# Post your Ideas for Barham's civilian Sig Pic



## Wyatt (Jan 29, 2008)

Okay, Mike's coming home next month!!! Time to get rid of the GI JOE look to the signature pics he's been sporting around here and come up with the best idea for his new civilian HGF picture.

According to Mike: Originally Posted by Mike Barham: 
*"Go for it. I will do whatever the people demand. Assuming it's legal."*

The winning idea gets the Hogue grips from my Beretta 92FS that I just recently tried but am taking off cuz they make the grip a little too fat.

Suggestions please!!!


----------



## Ram Rod (Jan 16, 2008)




----------



## BLS86 (Jan 22, 2007)

Ha, thats hilarious.


----------



## neophyte (Aug 13, 2007)

*opened*

Mike Barham: Sir; they done and went and opened a 'can' of worms.
The "Miss'ess" 'Mike Barham' probably want give a dang just as long as you're home. Youngin's want to see all your "mess" and play with, smell, and ask all the questions.

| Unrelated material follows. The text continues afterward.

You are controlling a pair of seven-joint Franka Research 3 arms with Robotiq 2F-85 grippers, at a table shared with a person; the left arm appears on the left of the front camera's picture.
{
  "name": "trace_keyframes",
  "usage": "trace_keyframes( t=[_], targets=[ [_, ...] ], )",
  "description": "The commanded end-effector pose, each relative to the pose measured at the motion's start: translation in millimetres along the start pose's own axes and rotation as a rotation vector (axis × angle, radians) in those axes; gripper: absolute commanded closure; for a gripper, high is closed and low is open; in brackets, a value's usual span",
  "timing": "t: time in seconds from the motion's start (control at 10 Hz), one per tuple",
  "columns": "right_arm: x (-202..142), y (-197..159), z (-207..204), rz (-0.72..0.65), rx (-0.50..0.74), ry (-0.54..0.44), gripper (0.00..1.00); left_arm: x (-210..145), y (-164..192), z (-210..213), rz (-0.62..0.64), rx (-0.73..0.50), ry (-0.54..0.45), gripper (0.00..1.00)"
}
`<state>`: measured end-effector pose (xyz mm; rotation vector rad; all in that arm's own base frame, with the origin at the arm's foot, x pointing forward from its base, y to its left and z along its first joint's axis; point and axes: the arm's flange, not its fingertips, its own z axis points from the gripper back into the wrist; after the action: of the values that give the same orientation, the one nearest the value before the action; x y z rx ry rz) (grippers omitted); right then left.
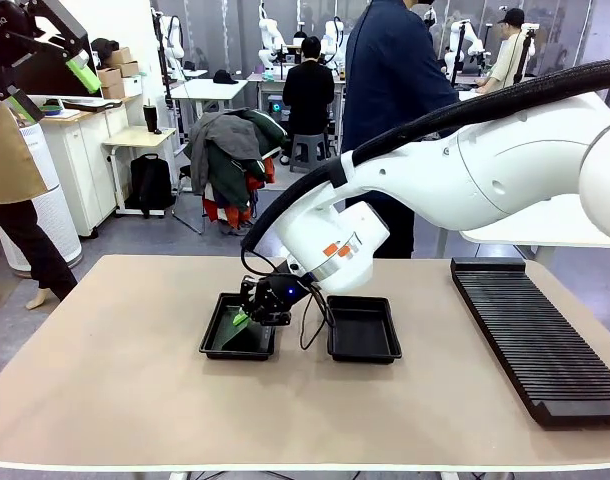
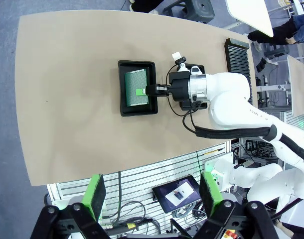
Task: Inspect and transfer BCBs to ESD trays.
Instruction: Pick up the Blank PCB from the PCB Rack and place it in the left ESD tray.
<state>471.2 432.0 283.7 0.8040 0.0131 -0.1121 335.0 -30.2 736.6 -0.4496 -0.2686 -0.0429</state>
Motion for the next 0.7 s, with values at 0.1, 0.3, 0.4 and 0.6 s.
trace_keyframes(
  t=[0.1, 0.3, 0.4, 0.6],
  targets=[
    [1.8, 16.5, 3.5, -0.011, -0.058, -0.015, 0.81, -1.2, 1.4, -0.3, 0.002, -0.001, -0.002, 0.00],
    [3.9, 27.7, 5.3, -0.001, -0.119, 0.000, 0.72, -1.2, 1.4, -0.3, 0.002, -0.001, -0.002, 0.00],
    [4.8, 34.4, 7.2, 0.003, -0.154, -0.004, 0.68, -1.2, 1.4, -0.3, 0.002, -0.001, -0.002, 0.00],
    [4.9, 49.2, 11.7, 0.014, -0.243, -0.003, 0.59, -1.2, 1.4, -0.3, 0.002, -0.001, -0.002, 0.00]
  ],
)
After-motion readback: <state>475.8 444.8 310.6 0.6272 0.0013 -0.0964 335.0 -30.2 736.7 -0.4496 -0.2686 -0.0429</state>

Sir; Start growing your hair out again, get some of those famous 'goodyear' flip-flop, from there, :mrgreen:last forever. Novelty and Conversation piece.

Ragged T shirts are good, NO SOCKS, hats ok, Yesteryear; full night sleep, start some fuzz on the chin, decent scrubbing with plenty of HOT WATER,

Git home safely; Sir.


----------



## Liko81 (Nov 21, 2007)

How about a hunting ghillie suit?:anim_lol:


----------



## Todd (Jul 3, 2006)

There's got to be some embarrassing Galco catalog photos of him out there.


----------



## dourdave (May 6, 2007)

I like the ragged T-Shirt idea, especially if it is printed with, "380s RULE"

Thanks, Mike


----------



## niadhf (Jan 20, 2008)

Ram Rod said:


>


:anim_lol::anim_lol:


----------



## hawcer (Feb 22, 2008)

I 'm glad to hear your coming home.My little brother just got back in January from his third trip.

So....untill you can post a civilian pic.I made one for you.








:supz:


----------



## Mike Barham (Mar 30, 2006)

Haaaaaaa!

But you forgot to change the little American flag in the background to a USSR flag. :mrgreen:


----------



## gmaske (Jan 7, 2008)

I think he needs to get a new job as R. Lee's side kick on Mail Call and show us how good he is at killing them water mellons too.

Now that guy has got a kick ass job!


----------



## fivehourfrenzy (Aug 12, 2007)

I say a picture of him getting nailed by Wilford Brimley.


----------



## Old Padawan (Mar 16, 2007)

fivehourfrenzy said:


> I say a picture of him getting nailed by Wilford Brimley.


seek counseling...soon


----------



## Old Padawan (Mar 16, 2007)

Hmmm here is one from before he deployed.


----------



## Wyatt (Jan 29, 2008)

Bwahaha!!!

Only I'm not sure that qualifies as civilian clothes. Isn't that actually a Vatican General's uniform?


----------



## themayer78 (Jan 23, 2008)

I think his mug should be photoshopped onto the pic of the ultimate mall ninja!

Ben


----------